Senate G.O.P. leaders are planning to use what is known as the “nuclear option” to steer around the Senate’s in-house referee and allow the use of a gimmick that makes trillions of dollars in tax cuts appear to be free.
For decades, senators looking to push major budget and tax legislation through Congress on a simple majority vote have had to win the blessing of a single unelected figure on Capitol Hill.
The Senate parliamentarian, a civil servant who acts as the arbiter and enforcer of the chamber’s byzantine rules, has traditionally been in a position to make or break entire presidential agendas. That includes determining whether budget and tax legislation can be fast-tracked through Congress and shielded from a filibuster, allowing it to pass along party lines through a process known as reconciliation.
Now, in their zeal to deliver President Trump’s domestic policy agenda in “one big beautiful bill” of spending and tax cuts, Senate Republicans are trying to steer around the parliamentarian, busting a substantial congressional norm in the process.
The strategy would allow them to avoid getting a formal thumbs up or thumbs down on their claim that extending the tax cuts that Mr. Trump signed into law in 2017 would cost nothing — a gimmick that would make it easier for them cram as many tax reductions as possible into their bill without appearing to balloon the deficit.

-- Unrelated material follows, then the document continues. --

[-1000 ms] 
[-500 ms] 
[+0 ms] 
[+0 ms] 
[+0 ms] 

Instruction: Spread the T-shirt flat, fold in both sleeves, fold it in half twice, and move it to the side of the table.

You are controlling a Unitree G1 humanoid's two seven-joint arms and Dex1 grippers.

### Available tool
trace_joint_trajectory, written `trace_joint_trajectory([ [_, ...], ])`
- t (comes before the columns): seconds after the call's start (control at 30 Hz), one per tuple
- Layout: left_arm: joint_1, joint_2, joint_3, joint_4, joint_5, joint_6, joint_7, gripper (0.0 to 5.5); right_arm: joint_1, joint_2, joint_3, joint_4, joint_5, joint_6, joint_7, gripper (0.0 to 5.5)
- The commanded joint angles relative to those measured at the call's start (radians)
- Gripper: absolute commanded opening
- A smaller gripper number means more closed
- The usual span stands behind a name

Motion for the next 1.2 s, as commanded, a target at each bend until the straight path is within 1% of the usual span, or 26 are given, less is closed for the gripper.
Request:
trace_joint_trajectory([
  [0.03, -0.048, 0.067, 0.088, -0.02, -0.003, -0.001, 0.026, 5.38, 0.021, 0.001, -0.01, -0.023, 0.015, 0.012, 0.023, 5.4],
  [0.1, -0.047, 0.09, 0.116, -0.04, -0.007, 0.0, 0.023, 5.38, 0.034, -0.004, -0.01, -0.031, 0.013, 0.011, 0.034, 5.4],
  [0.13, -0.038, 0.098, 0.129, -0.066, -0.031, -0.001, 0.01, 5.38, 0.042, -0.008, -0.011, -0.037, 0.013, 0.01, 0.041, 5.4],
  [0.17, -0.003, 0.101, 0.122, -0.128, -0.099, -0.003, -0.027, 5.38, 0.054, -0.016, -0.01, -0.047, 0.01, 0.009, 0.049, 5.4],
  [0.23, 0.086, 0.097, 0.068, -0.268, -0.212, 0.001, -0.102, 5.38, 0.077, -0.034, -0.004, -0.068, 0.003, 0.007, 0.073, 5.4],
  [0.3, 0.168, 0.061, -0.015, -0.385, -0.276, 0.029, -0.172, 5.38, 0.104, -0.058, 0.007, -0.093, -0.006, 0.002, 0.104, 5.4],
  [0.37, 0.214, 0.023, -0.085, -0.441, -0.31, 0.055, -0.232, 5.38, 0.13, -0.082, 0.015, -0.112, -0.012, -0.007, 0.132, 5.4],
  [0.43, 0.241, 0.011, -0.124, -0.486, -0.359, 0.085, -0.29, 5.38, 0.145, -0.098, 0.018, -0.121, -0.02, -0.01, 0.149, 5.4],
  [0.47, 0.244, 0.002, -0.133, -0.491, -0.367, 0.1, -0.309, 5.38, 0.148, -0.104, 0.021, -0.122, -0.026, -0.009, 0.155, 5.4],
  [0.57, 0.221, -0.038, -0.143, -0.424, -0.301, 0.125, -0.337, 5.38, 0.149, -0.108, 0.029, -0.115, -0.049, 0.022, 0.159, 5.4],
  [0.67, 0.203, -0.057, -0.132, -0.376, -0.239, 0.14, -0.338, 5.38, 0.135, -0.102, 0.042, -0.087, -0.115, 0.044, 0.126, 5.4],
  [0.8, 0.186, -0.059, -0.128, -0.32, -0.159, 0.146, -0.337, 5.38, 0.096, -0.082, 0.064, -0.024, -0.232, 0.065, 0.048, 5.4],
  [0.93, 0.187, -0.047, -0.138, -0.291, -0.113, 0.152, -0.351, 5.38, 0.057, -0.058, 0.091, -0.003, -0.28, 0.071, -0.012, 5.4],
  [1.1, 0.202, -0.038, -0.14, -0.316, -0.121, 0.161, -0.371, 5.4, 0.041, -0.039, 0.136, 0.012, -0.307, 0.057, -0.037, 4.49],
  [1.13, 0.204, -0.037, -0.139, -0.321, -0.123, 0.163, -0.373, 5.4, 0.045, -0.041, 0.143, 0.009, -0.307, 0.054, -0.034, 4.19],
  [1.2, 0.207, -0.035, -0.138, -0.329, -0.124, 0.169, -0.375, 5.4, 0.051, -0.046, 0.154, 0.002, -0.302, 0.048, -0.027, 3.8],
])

In recent days, all eyes have been on Elizabeth MacDonough, the parliamentarian, to see whether she would bless the trick, smoothing the path for the G.O.P. bill. But on Wednesday, Republicans signaled that they planned to take extraordinary action to go around her altogether.
Rather than have Ms. MacDonough weigh in, they asserted that Senator Lindsey Graham of South Carolina, as chairman of the Budget Committee, could unilaterally decide the cost of the legislation, citing a 1974 budget law. Senate Republicans on Wednesday unveiled a new budget resolution they planned to put to a vote as early as this week. And Mr. Graham declared in a statement that he considered an extension of the 2017 tax cuts to be cost-free.